Problem statement: Print the data exactly. Pictures stay out.

Supplied data:

"""

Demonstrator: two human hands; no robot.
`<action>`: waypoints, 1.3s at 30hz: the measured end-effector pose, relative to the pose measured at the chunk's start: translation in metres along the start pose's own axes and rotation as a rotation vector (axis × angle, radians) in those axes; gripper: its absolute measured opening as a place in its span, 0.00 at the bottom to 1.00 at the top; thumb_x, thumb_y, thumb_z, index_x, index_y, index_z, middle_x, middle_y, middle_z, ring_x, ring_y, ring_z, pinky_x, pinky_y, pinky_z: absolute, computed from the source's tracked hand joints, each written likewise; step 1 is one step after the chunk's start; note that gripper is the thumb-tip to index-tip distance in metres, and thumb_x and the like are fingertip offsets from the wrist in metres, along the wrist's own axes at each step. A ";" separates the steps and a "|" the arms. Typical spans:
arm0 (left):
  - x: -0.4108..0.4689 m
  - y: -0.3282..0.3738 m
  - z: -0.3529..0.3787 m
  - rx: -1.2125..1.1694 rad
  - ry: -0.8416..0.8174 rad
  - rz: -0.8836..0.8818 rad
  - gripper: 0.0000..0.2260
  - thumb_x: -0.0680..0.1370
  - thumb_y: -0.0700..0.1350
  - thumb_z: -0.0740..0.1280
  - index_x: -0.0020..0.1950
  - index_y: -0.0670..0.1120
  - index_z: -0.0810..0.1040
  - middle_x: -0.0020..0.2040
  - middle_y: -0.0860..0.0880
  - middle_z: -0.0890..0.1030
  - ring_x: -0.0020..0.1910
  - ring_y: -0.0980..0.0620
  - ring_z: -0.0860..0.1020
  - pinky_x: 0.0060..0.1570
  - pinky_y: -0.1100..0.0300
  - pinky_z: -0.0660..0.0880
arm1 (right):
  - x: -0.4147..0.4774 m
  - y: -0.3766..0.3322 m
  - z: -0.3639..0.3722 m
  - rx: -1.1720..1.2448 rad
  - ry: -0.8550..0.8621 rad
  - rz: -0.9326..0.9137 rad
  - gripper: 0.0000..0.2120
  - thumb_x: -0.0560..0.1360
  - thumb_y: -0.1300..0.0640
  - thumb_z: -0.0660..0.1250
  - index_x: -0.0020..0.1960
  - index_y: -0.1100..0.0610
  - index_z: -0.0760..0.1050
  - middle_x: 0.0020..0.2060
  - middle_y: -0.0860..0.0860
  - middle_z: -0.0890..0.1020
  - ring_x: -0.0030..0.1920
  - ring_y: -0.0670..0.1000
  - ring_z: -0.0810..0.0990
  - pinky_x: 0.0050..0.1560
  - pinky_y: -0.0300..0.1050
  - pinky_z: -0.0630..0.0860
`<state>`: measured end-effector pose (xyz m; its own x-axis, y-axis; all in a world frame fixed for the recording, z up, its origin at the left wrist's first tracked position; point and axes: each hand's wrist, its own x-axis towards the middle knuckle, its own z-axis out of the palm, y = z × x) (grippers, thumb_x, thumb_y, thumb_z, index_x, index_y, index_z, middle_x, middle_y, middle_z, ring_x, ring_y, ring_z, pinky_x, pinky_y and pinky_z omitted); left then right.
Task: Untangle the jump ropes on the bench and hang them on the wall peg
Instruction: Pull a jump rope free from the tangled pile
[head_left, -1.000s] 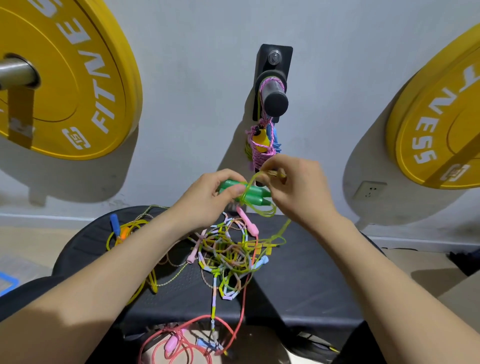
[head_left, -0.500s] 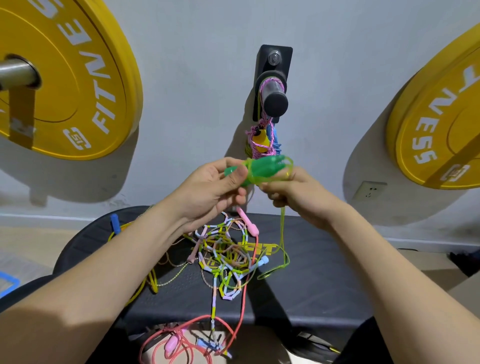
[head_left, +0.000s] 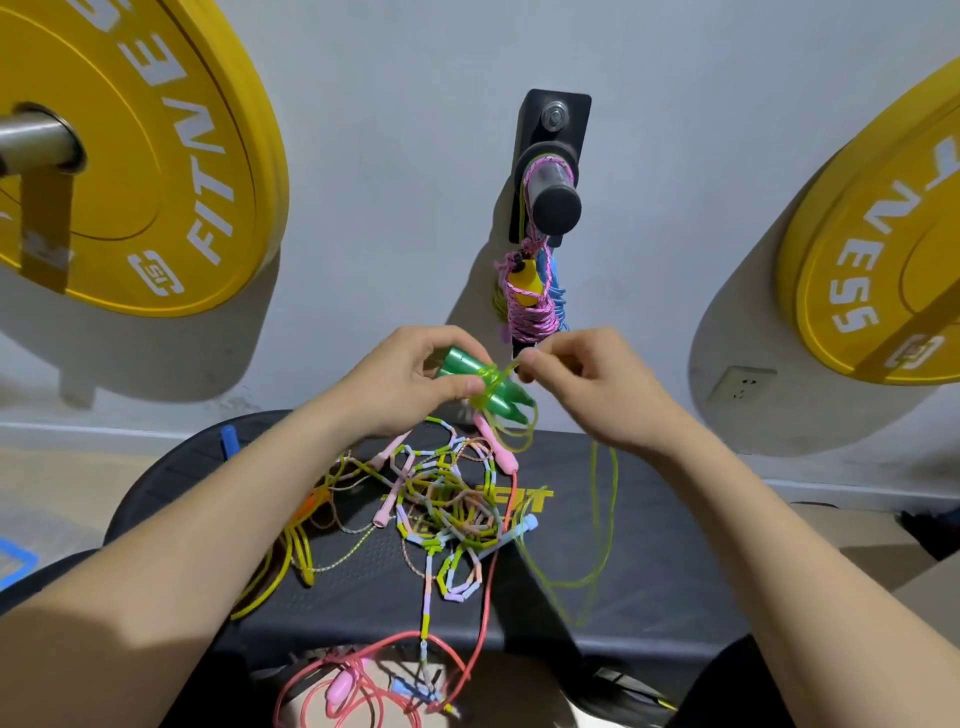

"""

Response for this exercise:
Demonstrator: two human hands; no robot.
`<action>`: waypoints, 1.3s at 30hz: the measured end-effector pose, relative to the pose measured at the chunk's start: translation in metres along the start pose's own axes and rotation as a rotation vector (axis × angle, radians) in those axes; gripper: its absolute measured opening as a place in its span, 0.00 at the bottom to 1.00 at the top; thumb_x, thumb_y, thumb_z, index_x, index_y, index_z, middle_x, middle_y, middle_z, ring_x, ring_y, ring_z, pinky_x, pinky_y, pinky_z: absolute, computed from the source's tracked hand joints, each written likewise; step 1 is one step after the chunk's start; note that gripper is the thumb-tip to index-tip distance in metres, and thumb_x and the like are fingertip offsets from the wrist in metres, along the wrist's own axes at each step. A ";" separates the steps and a "|" the arms. Typical spans:
arm0 (left):
  - x: -0.4108..0.4689 m
  - y: -0.3282..0.3738 m
  - z: -0.3529..0.3787 m
  - rx: -1.2125..1.1694 rad
  - ry: -0.8416..0.8174 rad
  - rz: -0.8836..0.8818 rad
  - gripper: 0.0000..0.2260
  - thumb_x: -0.0680..0.1370
  - thumb_y: -0.0700..0.1350
  - thumb_z: -0.0740..0.1280
  - index_x: -0.0020..0.1950
  - index_y: -0.0670..0.1120
  - index_z: -0.0810..0.1040
  - middle_x: -0.0020..0.2040
  - middle_y: -0.0860..0.0880
  - middle_z: -0.0890..0.1030
  - ring_x: -0.0020..0.1910
  - ring_y: -0.0980..0.0620
  - ring_z: -0.0860..0.1020
  - pinky_x: 0.0060..0.1570
  - pinky_y: -0.1100..0.0300
  - pinky_z: -0.0660..0.0880
arm1 (right):
  - x: -0.4147..0.4774 m
  - y: -0.3766..0.3322 m
  - z: -0.3639..0.3722 m
  - rx: -1.1720..1.2448 rad
  - ry: -0.8550..0.8621 rad
  - rz: -0.9326..0.9137 rad
  - gripper: 0.0000..0.2120
  - thumb_x: -0.0560..0.1360
  - thumb_y: -0.1300..0.0640
  - thumb_z: -0.0660..0.1250
  - index_x: -0.0020..0.1960
  - index_y: -0.1100..0.0610
  - index_z: -0.0760..0.1050
  - middle_x: 0.0020..0.2060
  - middle_y: -0.0860..0.0860
  - middle_z: -0.0890..0.1020
  - ring_x: -0.0030..0.1920
  - ring_y: -0.0670..0.1000
  - ring_z: -0.0810..0.0990
  - pinky_x: 0.0050..0.1560
  - pinky_y: -0.0300..0.1050
  - pinky_z: -0.0630..0.0860
`<state>`: measured end-effector pose (xyz m; its own x-axis, y-axis; all in a world frame fixed for the recording, z up, its origin at the left wrist's first tracked position; point and axes: each hand's wrist, its own x-axis towards the middle knuckle, its own z-axis out of the palm, y = z × x) (grippers, thumb_x, thumb_y, thumb_z, index_x, index_y, index_z, middle_x, middle_y, middle_z, ring_x, ring_y, ring_z, pinky_x, pinky_y and pinky_z omitted); left then right.
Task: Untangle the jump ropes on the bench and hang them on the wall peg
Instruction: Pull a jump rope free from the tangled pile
[head_left, -1.000s] 
[head_left, -0.500s] 
[head_left, +0.000s] 

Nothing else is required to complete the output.